“THE GREAT MIGRATION”
Caroline and I heard Isabel Wilkerson speak a
couple of week ago at Agnes Scott College on the issue of migration. It was right in the middle of the
Congressional negotiations over the Trump Wall, and she used her fine book,
“The Warmth of Other Suns: The Epic Story of America’s Great Migration,” as the
basis for her presentation. In her talk,
she noted that there were three main routes of the great migration of
African-Americans from the South from 1915-1970. Some went northeast to New York, Newark,
Philadelphia, and Pittsburgh. Some went
north to the Midwest – Cincinnati, Cleveland, Detroit, and Chicago. And some went west to Los Angeles. In all of these migrations, she emphasized
that America gained greatly because, while these new regions were not free of neo-slavery
and segregation, they were dramatically more open to the humanity of
African-Americans than the South had been.
She
shared many stories of these contributions of African-Americans once their
dreams could begin to bear fruit, but this one stuck with me. One such family lived in Oakville, Alabama,
in the early 1920’s, and they were hoping to migrate to Cleveland, Ohio. The parents were sharecroppers, meaning that
they were held in neo-slavery, and they had ten children, because they needed
them to work on the small amount of land that they leased. They had been dreaming of going north to
Cleveland, as many other African-Americans had done from their area. The mother was anxious to migrate, but the
father was hesitant – he was scared, because the white supremacist society in
which they lived heavily discouraged migration.

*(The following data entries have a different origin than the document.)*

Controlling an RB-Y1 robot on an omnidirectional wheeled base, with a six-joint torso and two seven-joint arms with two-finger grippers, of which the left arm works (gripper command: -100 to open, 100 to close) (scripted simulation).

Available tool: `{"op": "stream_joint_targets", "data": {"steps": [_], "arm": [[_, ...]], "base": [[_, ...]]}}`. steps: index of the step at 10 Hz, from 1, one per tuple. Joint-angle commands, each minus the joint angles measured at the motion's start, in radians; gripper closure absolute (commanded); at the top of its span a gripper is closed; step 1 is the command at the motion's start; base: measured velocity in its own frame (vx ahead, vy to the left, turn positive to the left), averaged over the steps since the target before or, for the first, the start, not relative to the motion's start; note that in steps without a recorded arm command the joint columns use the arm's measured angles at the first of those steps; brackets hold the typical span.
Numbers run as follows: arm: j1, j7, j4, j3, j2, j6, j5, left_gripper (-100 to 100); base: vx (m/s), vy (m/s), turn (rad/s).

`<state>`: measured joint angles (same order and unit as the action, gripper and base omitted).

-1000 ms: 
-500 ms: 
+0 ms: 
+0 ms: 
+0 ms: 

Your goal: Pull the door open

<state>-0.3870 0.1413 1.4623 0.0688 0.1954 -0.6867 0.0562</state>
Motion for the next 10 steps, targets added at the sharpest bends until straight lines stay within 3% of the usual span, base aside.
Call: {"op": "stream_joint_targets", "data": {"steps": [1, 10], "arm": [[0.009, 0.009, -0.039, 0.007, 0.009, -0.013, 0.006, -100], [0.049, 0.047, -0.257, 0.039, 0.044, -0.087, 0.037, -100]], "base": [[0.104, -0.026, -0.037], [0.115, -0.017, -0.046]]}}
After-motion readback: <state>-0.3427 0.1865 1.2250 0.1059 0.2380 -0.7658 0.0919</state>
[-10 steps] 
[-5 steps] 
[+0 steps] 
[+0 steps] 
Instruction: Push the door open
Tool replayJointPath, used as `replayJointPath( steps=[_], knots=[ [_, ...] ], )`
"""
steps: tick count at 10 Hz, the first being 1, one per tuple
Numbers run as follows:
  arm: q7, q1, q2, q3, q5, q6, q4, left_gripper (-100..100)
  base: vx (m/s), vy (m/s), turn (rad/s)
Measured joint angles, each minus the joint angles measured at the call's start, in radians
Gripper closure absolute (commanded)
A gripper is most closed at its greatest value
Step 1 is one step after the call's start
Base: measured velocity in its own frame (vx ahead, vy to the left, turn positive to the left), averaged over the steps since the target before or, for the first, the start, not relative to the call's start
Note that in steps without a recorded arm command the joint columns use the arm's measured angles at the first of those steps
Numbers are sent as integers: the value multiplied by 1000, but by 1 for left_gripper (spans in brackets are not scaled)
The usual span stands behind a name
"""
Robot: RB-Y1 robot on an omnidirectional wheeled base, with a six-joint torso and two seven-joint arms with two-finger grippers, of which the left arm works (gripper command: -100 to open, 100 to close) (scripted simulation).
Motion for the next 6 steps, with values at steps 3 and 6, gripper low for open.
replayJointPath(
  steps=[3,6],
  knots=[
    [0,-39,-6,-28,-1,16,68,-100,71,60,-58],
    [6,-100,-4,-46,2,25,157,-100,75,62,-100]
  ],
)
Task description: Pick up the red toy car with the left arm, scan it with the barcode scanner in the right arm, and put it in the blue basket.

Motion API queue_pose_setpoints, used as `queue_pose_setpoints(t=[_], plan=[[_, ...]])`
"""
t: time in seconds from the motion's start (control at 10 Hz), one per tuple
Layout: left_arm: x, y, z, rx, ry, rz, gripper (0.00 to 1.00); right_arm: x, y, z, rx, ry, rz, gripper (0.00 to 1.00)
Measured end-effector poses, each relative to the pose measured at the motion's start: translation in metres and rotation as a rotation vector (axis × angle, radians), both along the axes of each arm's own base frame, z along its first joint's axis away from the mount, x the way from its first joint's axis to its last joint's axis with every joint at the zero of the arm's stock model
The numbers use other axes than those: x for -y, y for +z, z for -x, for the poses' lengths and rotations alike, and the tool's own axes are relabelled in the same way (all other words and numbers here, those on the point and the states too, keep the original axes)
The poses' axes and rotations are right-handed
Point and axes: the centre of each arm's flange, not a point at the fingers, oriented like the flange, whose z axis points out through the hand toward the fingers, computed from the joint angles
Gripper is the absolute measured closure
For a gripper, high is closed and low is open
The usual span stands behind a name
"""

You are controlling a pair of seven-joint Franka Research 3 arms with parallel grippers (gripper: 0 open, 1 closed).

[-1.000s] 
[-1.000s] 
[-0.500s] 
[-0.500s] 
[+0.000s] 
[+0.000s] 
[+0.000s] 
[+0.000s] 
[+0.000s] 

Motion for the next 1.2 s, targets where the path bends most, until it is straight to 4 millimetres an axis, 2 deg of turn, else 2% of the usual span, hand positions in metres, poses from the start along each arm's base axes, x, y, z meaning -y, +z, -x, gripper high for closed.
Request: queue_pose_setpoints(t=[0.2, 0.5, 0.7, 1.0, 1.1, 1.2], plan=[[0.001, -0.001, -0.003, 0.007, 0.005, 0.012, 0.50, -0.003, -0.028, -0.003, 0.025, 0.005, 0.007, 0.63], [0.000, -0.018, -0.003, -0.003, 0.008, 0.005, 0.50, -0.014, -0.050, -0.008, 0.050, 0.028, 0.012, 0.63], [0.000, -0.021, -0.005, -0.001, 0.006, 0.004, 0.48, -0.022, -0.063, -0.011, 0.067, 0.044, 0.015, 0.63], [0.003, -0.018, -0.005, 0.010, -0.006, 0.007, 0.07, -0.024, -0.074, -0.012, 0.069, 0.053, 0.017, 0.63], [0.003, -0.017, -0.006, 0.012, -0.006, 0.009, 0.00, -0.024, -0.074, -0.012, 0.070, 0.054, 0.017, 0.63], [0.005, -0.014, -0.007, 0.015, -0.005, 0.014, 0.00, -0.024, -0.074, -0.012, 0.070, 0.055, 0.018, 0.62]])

Some immigrants were arrested before they left, some were thrown off
their farms or lost their jobs, and some were beaten or killed. The message was clear – stay here and provide
the cheap labor, or great harm will come to you.
Things
changed for the family when their youngest was born. In hope of going to Cleveland, they named him
that: James Cleveland. As the baby grew, he was thin and sickly, and
he could not work in the fields without getting deathly ill. This situation pushed the dad to take action
on migration – they would head to Cleveland and the new world there. As Wilkerson tells it, as they were preparing
to leave, the little boy happened to bump into the dad, as they were packing to
leave. The dad put his hands on the
boy’s shoulders to steady himself, and it was only then that the boy noticed
how afraid his dad was – his hands were shaking with fright.
They
did safely arrive in Cleveland, and on the first day of school, James Cleveland
went to school at age nine. The teacher
asked him what his name was, and he replied that he was called “J.C.” She could not understand his strong Southern
accent, so she took his name to be “Jesse,” and she called him that. When JC went home to tell his parents about
the mistake, they advised him to stick with the name “Jesse,” and he did. So did everyone else, and instead of being
James Cleveland Owens, he became Jesse Owens.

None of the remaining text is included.